# care homes



## christoforou (Jul 26, 2009)

Hi My father is 86 and living in cyprus, we think he needs to go into a care home but he wont leave cyprus,he lives in paphos, is there care homes there and how much do they cost :confused2:


----------



## Veronica (Apr 5, 2008)

christoforou said:


> Hi My father is 86 and living in cyprus, we think he needs to go into a care home but he wont leave cyprus,he lives in paphos, is there care homes there and how much do they cost :confused2:


I have moved this to the Cyprus forum where you are more likely to get answers to your questions.
There are very few care homes as most Cypriots looks after their old people have live in carers from places such as the phillipines, sri lanka etc etc. 

I have found 3 care homes in the paphos area you could ring to find out how much they charge and if they could take your father.

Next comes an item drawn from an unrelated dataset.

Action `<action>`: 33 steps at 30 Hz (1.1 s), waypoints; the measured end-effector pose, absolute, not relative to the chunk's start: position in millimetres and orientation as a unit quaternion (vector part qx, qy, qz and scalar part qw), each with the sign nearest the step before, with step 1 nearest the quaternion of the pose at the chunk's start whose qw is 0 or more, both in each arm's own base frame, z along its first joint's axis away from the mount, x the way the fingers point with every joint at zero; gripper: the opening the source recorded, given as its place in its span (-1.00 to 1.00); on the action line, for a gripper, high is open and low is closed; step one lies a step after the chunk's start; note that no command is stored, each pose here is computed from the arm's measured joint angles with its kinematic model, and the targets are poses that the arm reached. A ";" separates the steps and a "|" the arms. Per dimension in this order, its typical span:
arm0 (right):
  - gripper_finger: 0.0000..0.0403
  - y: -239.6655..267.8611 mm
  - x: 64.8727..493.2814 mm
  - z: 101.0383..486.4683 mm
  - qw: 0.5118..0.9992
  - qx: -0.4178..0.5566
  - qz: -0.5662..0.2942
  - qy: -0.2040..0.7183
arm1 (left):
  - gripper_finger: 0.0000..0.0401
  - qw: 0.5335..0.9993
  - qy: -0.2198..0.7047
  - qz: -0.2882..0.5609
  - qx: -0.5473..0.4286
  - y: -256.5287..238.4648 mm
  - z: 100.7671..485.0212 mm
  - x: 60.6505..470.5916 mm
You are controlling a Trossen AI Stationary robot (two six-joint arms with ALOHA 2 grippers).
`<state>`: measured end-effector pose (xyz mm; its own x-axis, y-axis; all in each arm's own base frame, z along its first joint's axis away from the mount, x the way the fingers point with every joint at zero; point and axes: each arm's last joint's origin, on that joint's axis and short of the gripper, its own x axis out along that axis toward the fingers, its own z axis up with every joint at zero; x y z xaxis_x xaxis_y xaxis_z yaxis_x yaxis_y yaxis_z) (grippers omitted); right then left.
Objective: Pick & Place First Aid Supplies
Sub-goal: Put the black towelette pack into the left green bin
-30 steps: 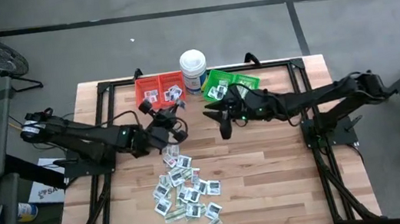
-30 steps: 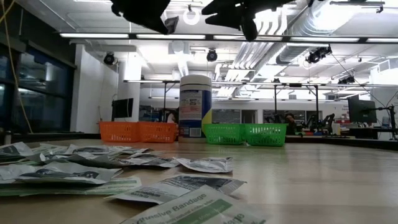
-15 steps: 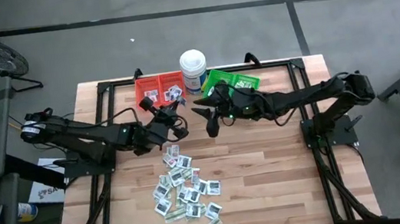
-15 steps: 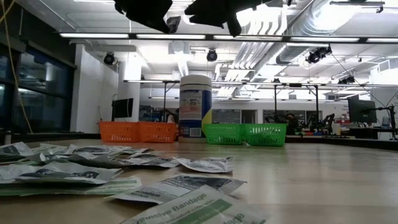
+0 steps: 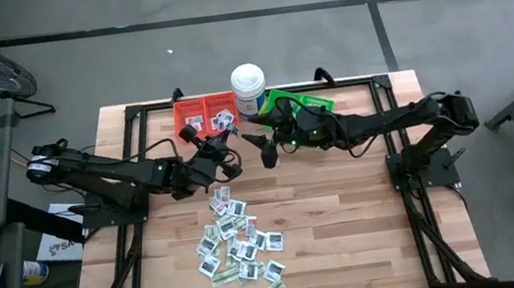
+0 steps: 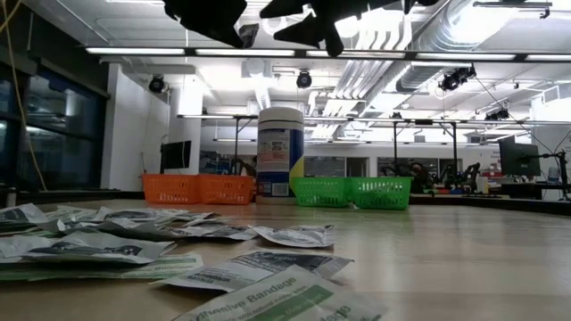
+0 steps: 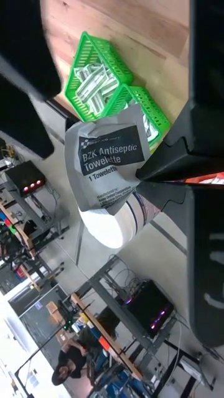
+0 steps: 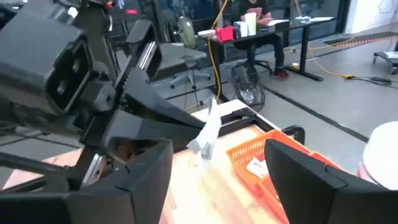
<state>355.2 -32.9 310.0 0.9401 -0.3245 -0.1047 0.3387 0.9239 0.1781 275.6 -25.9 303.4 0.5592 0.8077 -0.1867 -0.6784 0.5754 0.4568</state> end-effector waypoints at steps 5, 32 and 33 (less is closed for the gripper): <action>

The phone numbers are 00357 26270035 This one is in Chlorakas
00357 26911644 In Paphos town
00357 26654122 In Mesa Chorio
Also one in Polemi 00357 26633241

Those are the only ones I can find so I hope they can help you.

Veronica


----------



## christoforou (Jul 26, 2009)

Veronica said:


> I have moved this to the Cyprus forum where you are more likely to get answers to your questions.
> There are very few care homes as most Cypriots looks after their old people have live in carers from places such as the phillipines, sri lanka etc etc.
> 
> I have found 3 care homes in the paphos area you could ring to find out how much they charge and if they could take your father.
> ...


Thank you for your qucik reply I will look into these.


----------